What’s important here is that Doyle can tell the difference between wish-fulfillment and worldbuilding; all she wants is for girls to get an equal share of nerdy wish fulfillment. In the world where men’s lives are sales jobs and women’s lives are customer service jobs, a woman’s wish fulfillment is all about weddings and marriages, clear skin and a perfect figure, smiling happy children, and a loving old age with a doting husband. Girl World expands that space, lets us dream about what Nicole Hollander’s cartoon character, Sylvia, once described as “no crime and lots of fat happy women.”
In the Girl World essay, Doyle mentions the skeletons in Marion Zimmer Bradley’s closet, and acknowledges that the Girl World works she cites have political problems. On her own blog, she goes into this in more detail (with footnotes!).
Racism in Gilman’s Herland. Major inclusiveness problems with Mary Daly and Andrea Dworkin. (If you don’t know about these, there’s information at the link.) Bradley’s husband’s pedophilia and Bradley’s cover-up of the same. (I knew Bradley moderately well; I met her husband once or twice. It’s all true, or at least enough of it is true to make the point. As Doyle says, you can look it up online if you like, and if you don’t mind that victim’s names are revealed.)
And then she goes on to make two separate points as if they were one point:
One of the things that’s really important in this life, and in any form of political engagement, is to be aware that no-one is actually “one of ours.” Which is to say: The instinct you have to protect someone who seems to side with you, and to gloss over their crimes, is a bad one. Just because someone agrees with you on Wednesday, that doesn’t mean that they’re not going to say something abhorrent on Thursday or that they didn’t do something terrible on Monday that you just don’t know about yet.
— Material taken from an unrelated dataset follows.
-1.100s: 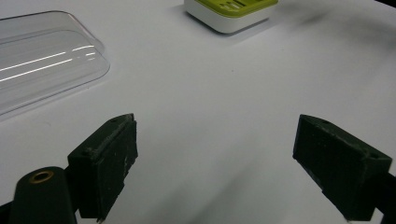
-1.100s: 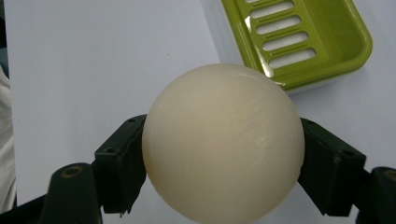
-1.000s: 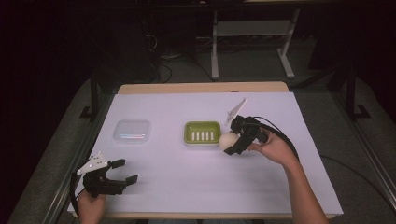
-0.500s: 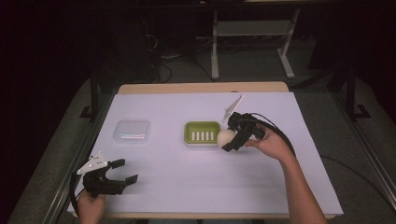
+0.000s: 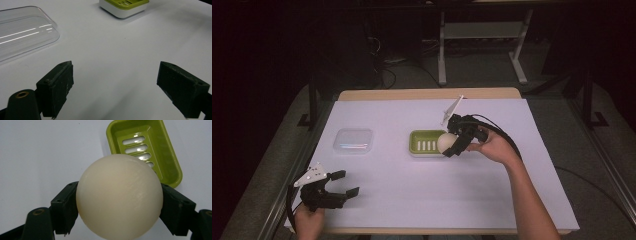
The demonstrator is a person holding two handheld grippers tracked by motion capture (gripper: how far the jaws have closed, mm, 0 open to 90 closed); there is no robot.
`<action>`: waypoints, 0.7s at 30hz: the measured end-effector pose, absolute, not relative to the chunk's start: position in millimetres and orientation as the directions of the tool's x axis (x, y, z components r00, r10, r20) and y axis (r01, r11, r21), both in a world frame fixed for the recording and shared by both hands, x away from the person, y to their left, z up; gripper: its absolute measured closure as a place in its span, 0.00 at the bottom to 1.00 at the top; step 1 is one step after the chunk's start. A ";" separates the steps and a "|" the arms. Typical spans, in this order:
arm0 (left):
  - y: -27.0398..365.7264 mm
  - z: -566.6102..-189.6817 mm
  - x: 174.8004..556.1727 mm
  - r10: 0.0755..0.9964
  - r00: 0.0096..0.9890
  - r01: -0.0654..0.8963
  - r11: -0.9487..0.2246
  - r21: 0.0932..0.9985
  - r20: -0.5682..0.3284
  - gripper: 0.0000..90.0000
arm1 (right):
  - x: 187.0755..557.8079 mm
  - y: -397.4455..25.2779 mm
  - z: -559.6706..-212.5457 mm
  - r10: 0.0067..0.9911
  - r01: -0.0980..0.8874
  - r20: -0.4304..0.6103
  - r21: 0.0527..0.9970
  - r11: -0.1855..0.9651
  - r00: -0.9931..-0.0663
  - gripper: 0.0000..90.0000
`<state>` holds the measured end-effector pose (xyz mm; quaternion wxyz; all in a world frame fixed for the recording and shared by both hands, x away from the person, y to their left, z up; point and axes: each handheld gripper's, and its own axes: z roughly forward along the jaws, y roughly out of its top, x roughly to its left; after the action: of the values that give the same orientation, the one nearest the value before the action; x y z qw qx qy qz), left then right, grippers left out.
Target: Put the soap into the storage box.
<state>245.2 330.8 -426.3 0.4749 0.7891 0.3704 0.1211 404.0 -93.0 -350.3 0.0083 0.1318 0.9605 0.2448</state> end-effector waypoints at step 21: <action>330.4 -426.4 245.7 0.698 0.700 0.467 -0.283 0.838 -0.155 0.14 | 423.3 -60.4 -357.4 0.232 0.219 0.033 0.481 0.849 -0.972 0.26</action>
<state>245.7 330.4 -426.4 0.4726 0.7915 0.3679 0.1220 423.3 -60.4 -357.4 0.0130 0.1170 0.9615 0.2485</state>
Yes, this. And, at the same time, because she wrote the original essay, and talks about the value of the books, I know that she and I agree that the flaws and/or crimes don’t negate the good work. Ezra Pound was a Nazi … and a great poet. Mary Daly was the ultimate transphobic writer … and her work is otherwise sharp and insightful. Elizabeth Moon wrote a terrific novel with an autistic main character, and other books with importantly fine female characters. Balance scales don’t work in these situations: we can’t put the problems on one side and the valuable work on the other and see which way the weight tips. We have to be able to hold both … and each make our own decisions about what we will read, what we will buy, what we will see, based on what we know.
At the same time, the problems we know about do affect our reading of the work. And again, Doyle has an important take on that:
I actually find it really fascinating that the women who wrote these hugely influential Utopian or lady-powered fictions were in fact so super-duper-ultra-flawed; it says something, about how powerful your unease in this world has to be in order for you to want to create your own world, and about how assuming that you have the ability to define “perfection” or “the ideal” almost certainly means that you’re far from perfect or ideal, or at the very least will make your distance from it that much clearer.